Exactly the lines from the start of the entries through the line with "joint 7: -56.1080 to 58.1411" are required in the output, with no pictures among them.
Segment Start: Entries shown
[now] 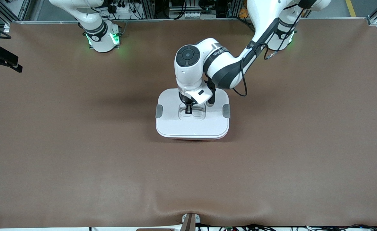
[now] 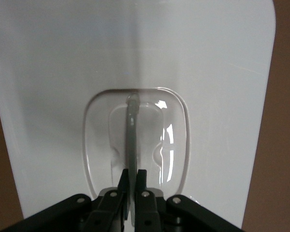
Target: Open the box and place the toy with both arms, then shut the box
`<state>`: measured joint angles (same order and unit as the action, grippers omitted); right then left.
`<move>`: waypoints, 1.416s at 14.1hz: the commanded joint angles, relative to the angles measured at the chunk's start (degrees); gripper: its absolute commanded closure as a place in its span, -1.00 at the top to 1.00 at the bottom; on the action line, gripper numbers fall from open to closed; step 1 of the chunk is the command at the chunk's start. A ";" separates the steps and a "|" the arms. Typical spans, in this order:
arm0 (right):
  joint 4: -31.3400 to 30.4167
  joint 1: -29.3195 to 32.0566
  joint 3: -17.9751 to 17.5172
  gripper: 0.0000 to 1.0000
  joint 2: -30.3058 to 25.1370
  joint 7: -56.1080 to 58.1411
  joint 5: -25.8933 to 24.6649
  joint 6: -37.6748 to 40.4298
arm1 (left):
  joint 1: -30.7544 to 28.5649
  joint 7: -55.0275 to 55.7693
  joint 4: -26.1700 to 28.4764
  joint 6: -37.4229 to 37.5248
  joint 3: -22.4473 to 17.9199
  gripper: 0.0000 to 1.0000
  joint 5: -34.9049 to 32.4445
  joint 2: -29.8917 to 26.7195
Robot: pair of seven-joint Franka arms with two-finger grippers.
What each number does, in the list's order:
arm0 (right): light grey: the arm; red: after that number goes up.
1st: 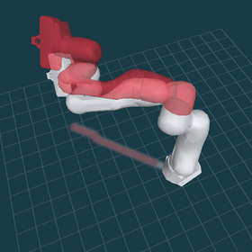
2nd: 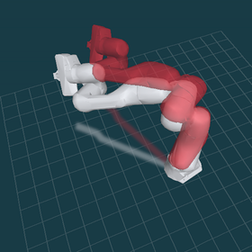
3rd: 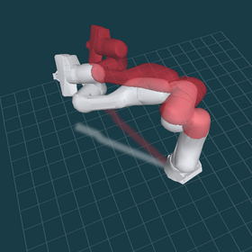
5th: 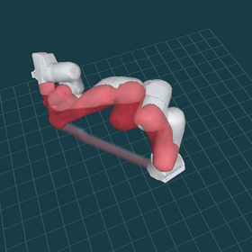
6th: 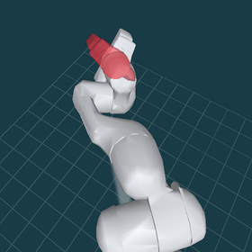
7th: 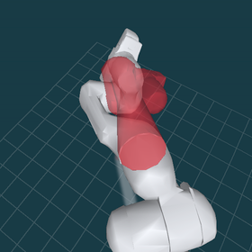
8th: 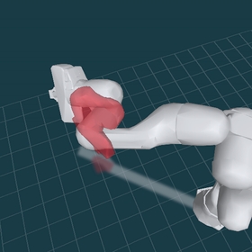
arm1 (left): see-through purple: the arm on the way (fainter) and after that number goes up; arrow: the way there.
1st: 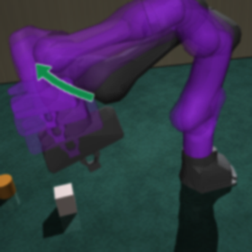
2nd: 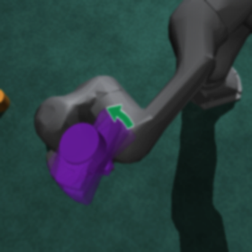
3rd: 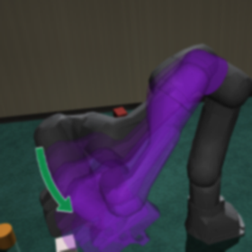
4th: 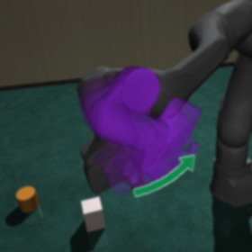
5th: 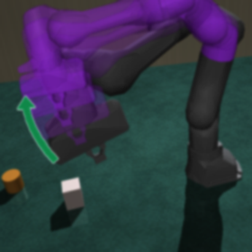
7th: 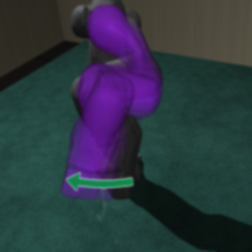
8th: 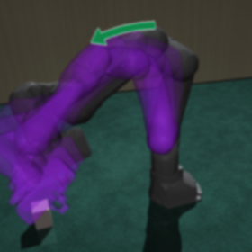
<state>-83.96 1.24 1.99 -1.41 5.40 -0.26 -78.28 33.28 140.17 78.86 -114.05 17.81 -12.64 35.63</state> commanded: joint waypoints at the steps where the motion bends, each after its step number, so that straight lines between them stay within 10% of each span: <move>1: 1.07 -0.18 -0.06 1.00 0.36 0.58 -0.62 0.76 | 0.74 1.86 -0.91 -0.47 -0.14 -0.93 -1.25 0.58; 5: 1.07 -0.36 -0.06 1.00 0.36 0.58 -0.62 0.76 | 0.74 1.60 -0.56 -0.38 -0.14 0.99 -1.51 0.58; 20: 1.07 -0.27 0.03 1.00 0.27 0.76 -0.71 0.85 | -5.23 -10.24 -0.82 6.55 -0.14 1.00 -1.33 -9.52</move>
<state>-83.93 1.07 1.91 -1.41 5.40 -0.26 -78.24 29.62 133.36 77.17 -109.29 17.64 -12.88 29.18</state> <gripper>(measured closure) 0.000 0.000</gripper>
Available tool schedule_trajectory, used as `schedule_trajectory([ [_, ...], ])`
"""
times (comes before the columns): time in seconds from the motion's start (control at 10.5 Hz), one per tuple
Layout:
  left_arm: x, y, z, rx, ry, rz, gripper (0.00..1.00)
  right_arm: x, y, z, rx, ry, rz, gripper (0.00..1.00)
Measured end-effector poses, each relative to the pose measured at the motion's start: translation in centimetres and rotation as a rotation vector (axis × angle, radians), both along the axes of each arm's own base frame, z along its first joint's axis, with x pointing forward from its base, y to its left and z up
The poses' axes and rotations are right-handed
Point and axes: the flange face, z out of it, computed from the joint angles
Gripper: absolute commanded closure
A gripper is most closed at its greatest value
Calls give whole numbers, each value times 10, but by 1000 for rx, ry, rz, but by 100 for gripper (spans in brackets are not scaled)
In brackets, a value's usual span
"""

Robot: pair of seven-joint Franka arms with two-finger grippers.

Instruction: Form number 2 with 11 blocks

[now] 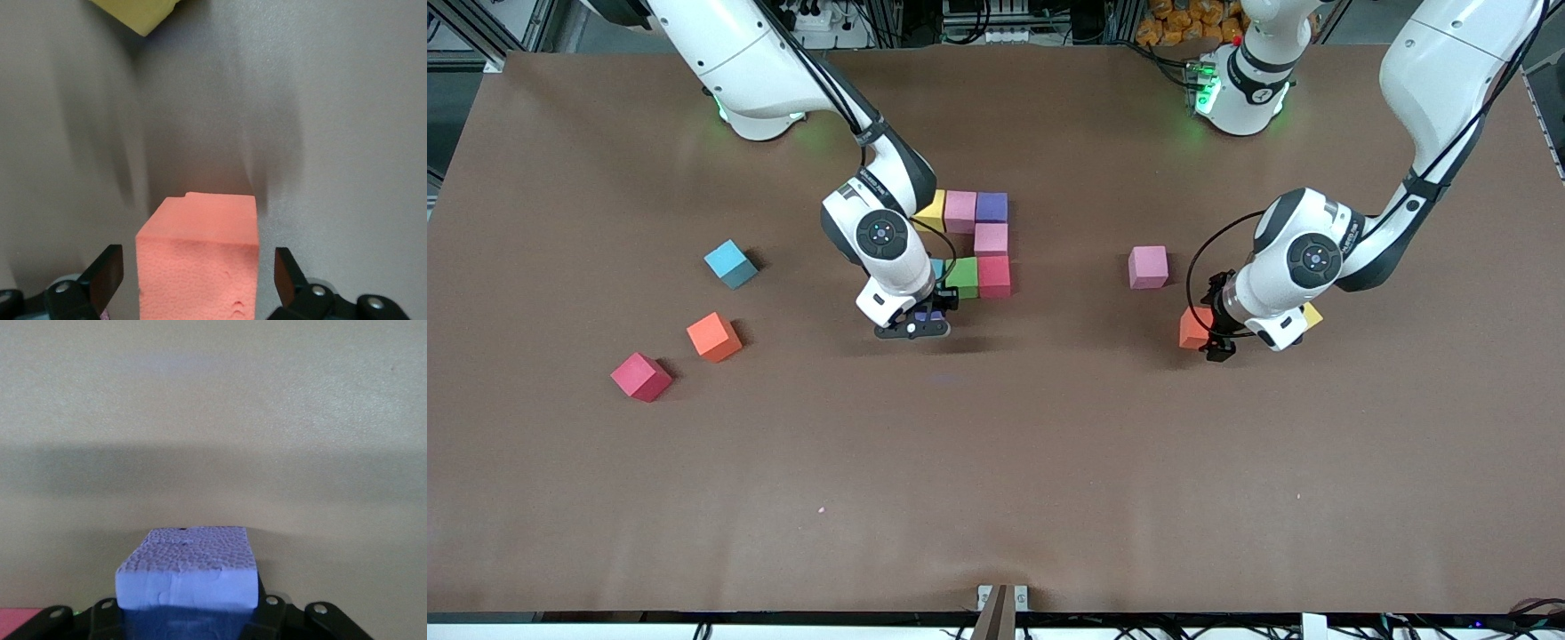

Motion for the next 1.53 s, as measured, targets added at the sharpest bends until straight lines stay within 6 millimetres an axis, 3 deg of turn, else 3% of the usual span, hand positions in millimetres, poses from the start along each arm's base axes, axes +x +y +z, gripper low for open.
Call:
schedule_trajectory([
  [0.29, -1, -1, -4, -5, 9, 0, 0, 3, 1, 3, 4, -7, -1, 0],
  [0.38, -2, -1, -6, -6, 12, 0, 24, 7, 2, 9, 10, -18, -3, 0],
  [0.48, -2, -1, -7, -8, 14, 1, 55, 13, 1, 19, 15, -32, -8, 0],
  [0.57, -1, -1, -8, -10, 15, 2, 74, 20, -5, 32, 9, -36, -9, 0],
  [0.67, 0, 1, -8, -11, 15, 5, 77, 29, -18, 49, -2, -36, 9, 0],
  [0.96, 9, 2, -2, -13, -6, 9, 77, 54, -73, 103, -37, -23, 31, 0],
  [1.05, 15, 0, 4, -14, -25, 3, 77, 58, -93, 110, -45, -16, 59, 0],
  [1.24, 28, -16, 21, -22, -71, -29, 77, 64, -148, 107, -56, 9, 130, 0],
  [1.53, 43, -62, 51, -43, -152, -160, 77, 78, -256, 94, -50, 44, 222, 0],
])
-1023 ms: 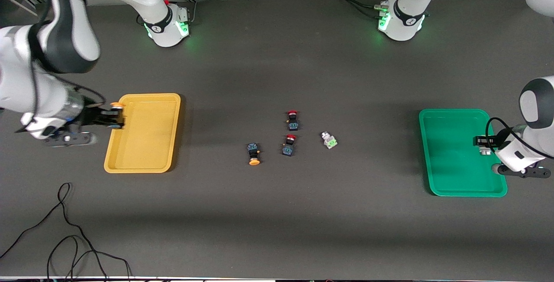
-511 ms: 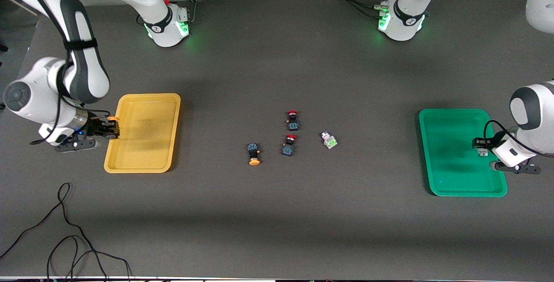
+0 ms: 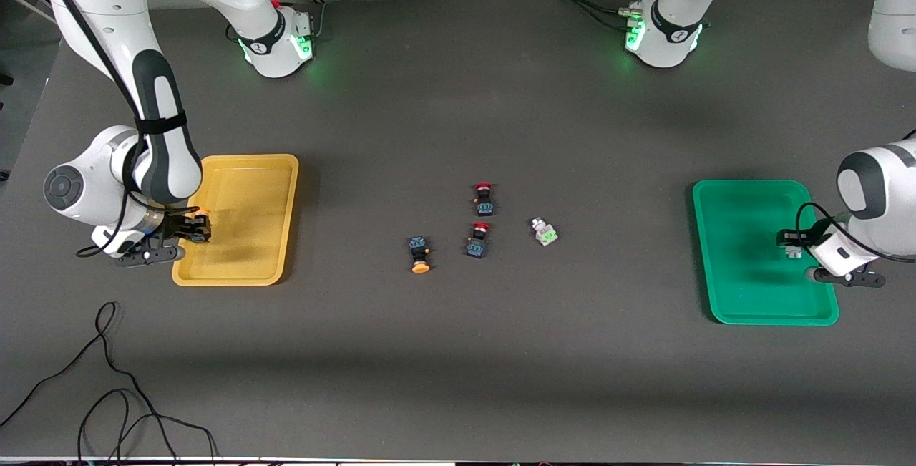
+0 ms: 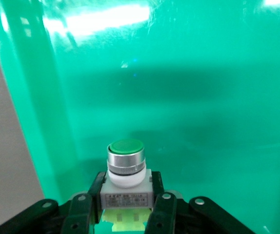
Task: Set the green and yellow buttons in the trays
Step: 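Lower both buttons into the trays and open both grippers, then reach the left gripper to the second green button while the right reaches orange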
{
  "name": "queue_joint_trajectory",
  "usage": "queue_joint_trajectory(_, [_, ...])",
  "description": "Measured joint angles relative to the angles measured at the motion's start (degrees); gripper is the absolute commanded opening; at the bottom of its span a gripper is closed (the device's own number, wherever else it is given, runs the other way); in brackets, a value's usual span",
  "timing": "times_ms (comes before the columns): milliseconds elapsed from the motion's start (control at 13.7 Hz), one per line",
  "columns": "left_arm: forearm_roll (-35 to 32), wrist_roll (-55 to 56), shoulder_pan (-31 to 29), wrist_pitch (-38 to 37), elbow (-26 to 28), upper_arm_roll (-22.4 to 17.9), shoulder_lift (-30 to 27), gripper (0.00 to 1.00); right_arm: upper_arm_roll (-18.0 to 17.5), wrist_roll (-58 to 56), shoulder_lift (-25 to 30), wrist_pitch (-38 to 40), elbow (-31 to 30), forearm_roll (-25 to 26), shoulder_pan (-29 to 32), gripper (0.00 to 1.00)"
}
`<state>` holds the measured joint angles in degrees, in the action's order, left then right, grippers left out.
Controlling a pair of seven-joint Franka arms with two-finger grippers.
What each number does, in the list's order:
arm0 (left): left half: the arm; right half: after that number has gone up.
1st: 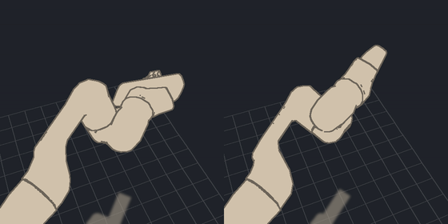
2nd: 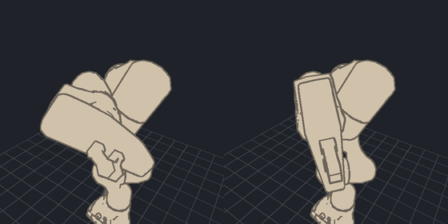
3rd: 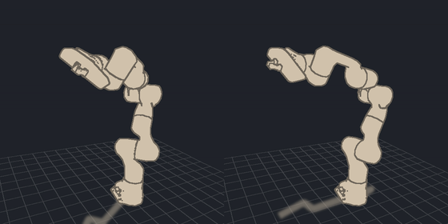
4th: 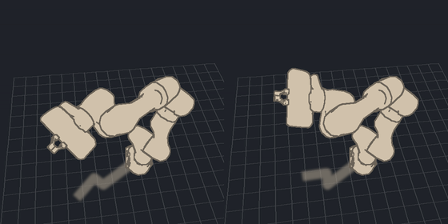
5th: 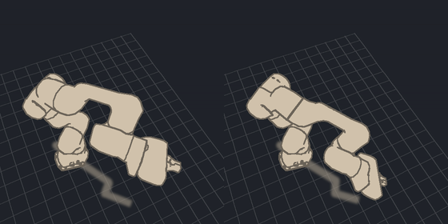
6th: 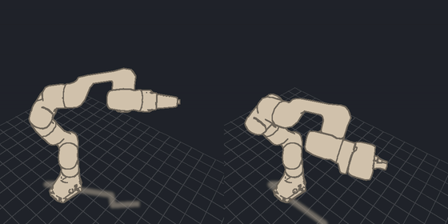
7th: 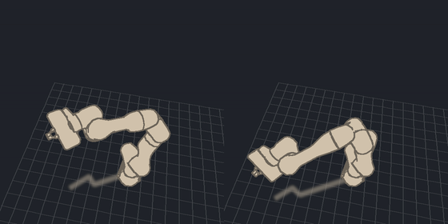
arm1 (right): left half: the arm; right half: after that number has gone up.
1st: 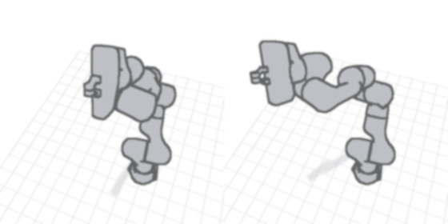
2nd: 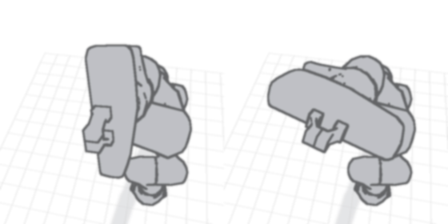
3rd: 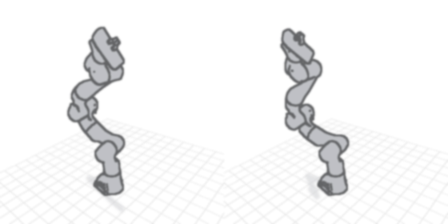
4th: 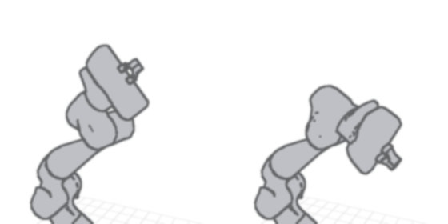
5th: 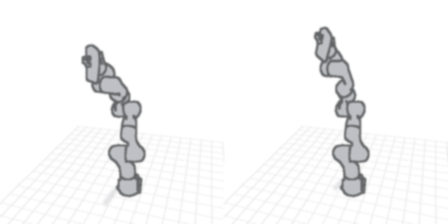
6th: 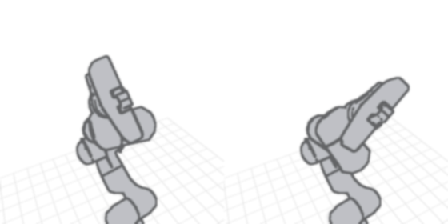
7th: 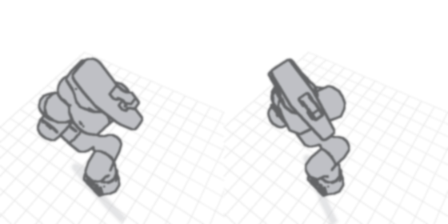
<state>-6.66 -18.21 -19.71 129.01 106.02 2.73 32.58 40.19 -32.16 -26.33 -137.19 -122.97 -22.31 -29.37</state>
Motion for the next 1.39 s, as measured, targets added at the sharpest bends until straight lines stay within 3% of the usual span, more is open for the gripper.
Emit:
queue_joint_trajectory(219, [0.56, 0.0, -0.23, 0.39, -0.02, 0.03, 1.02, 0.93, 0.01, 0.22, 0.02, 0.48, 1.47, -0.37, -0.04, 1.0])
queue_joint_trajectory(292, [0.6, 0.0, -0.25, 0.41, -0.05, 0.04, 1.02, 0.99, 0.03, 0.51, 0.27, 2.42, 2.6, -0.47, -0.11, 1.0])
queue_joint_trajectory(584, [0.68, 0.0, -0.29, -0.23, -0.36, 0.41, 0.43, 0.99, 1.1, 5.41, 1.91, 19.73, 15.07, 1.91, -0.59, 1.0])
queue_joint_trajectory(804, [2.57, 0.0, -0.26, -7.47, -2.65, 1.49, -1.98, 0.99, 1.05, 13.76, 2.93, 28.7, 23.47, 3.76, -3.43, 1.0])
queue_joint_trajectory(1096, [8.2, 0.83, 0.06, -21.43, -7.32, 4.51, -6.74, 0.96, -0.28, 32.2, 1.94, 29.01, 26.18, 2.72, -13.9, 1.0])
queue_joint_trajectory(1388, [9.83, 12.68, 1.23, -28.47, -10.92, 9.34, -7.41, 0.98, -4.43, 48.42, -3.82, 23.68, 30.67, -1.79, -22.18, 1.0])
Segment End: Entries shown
**Your solution**.
[now] 
[now] 
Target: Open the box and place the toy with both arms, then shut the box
`<state>`: measured joint angles (same order and unit as the action, grippers omitted); right then left.
`<move>`: waypoints, 1.416s at 14.1hz: the commanded joint angles, relative to the angles measured at the chunk's start (degrees); gripper: its absolute commanded closure as a place in its span, -1.00 at the top to 1.00 at the bottom; on the action line, gripper numbers fall from open to closed; step 1 of the chunk is the command at the chunk's start. A ";" separates the steps and a "|" the arms. Typical spans, in this order:
arm0 (right):
  joint 4: -31.3400 to 30.4167
  joint 1: -29.3195 to 32.0566
  joint 3: -17.9751 to 17.5172
  gripper: 0.0000 to 1.0000
  joint 2: -30.3058 to 25.1370
  joint 7: -56.1080 to 58.1411

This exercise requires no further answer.